Funding from the Earhart Foundation has also helped promoters of Neo-Confederacy: between 1995 and 2005 the foundation awarded $10,000 to Clyde Wilson, $8,000 to Thomas Woods, $14,000 to Mark Royden Winchell, director of the League of the South, and $20,000 and $98,000, respectively, to League of the South–affiliated scholars Thomas DiLorenzo and James McClellan.[6]
In 2015, the Earhart Foundation published a guide to the H. B. Earhart Fellowship Program listing the Foundation's trustees, officers, and members, as well as fellowship sponsors and grantees during the program's existence from 1952 to 2015.[7]
Also in 2015, The Governing board decided to sunset the Earhart Foundation, and funds were dispersed by 2016.[8]
See also
editReferences
edit- ^ Martin Davis (May–June 2004). "Adventures in Philanthropy: Measuring Success in Generations". The Philanthropy Roundtable. Archived from the original on 2005-02-25.
- ^ Barbic, Kari. "Harry Earhart". philanthropyroundtable.org. The Philanthropy Roundtable. Retrieved 1 October 2014.
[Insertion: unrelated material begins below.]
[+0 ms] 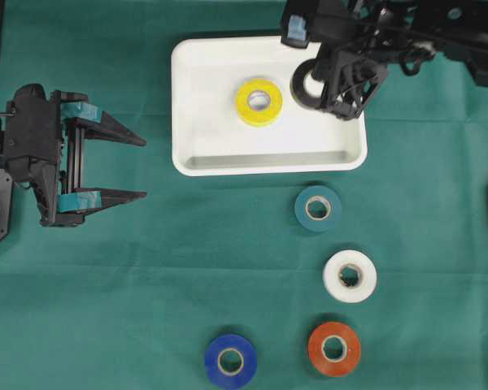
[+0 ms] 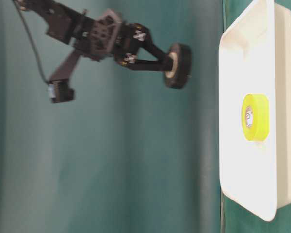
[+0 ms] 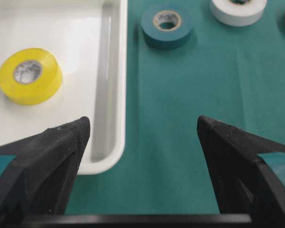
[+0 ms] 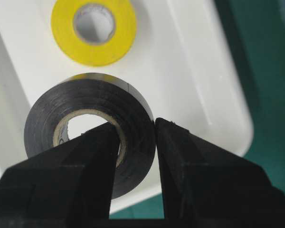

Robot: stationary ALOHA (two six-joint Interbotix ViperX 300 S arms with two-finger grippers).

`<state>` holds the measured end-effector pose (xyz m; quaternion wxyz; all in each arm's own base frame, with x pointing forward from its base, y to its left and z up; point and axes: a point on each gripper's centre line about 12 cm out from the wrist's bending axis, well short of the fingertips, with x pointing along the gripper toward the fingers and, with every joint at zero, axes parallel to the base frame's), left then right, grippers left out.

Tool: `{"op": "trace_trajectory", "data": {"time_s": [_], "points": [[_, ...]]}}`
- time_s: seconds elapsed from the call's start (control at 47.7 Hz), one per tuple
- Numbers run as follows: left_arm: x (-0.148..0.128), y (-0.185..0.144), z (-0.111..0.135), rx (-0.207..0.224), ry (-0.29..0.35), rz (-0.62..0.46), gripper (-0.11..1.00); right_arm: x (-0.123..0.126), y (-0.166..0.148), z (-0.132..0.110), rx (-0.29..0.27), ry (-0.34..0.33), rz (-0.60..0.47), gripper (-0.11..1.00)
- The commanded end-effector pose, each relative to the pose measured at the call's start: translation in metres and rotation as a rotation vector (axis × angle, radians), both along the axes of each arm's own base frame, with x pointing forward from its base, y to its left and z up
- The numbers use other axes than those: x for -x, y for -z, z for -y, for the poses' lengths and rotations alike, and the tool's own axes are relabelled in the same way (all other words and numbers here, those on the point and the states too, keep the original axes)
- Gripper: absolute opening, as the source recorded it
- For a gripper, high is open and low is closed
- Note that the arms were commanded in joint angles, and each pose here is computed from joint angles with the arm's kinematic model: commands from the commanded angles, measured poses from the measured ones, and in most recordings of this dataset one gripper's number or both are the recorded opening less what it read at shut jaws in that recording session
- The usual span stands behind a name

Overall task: Pick up the tape from a random location and place it into the white case.
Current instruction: 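Lower the black tape beside the yellow tape and open the right gripper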

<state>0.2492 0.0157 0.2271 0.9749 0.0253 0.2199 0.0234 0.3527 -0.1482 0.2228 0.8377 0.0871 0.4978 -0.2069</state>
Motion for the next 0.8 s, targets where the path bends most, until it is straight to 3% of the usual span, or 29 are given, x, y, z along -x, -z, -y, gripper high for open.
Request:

- ^ "Booknotes Transcript". Archived from the original on 2005-04-21. Retrieved 2005-04-24.
- ^ Weinraub, Bernard (15 January 1981). "INSTITUTE PLAYS KEY ROLE IN SHAPING REAGAN PROGRAMS". The New York Times.
- ^ Encyclopedia of Global Warming & Climate Change Volume 1. SAGE Publications. 2012. p. 888.
- ^ Hague, Euan; Beirich, Heidi; Sebesta, Edward H. (2009). Neo-Confederacy: A Critical Introduction. University of Texas Press. p. 37. ISBN 978-0-292-77921-1. Retrieved 9 July 2020.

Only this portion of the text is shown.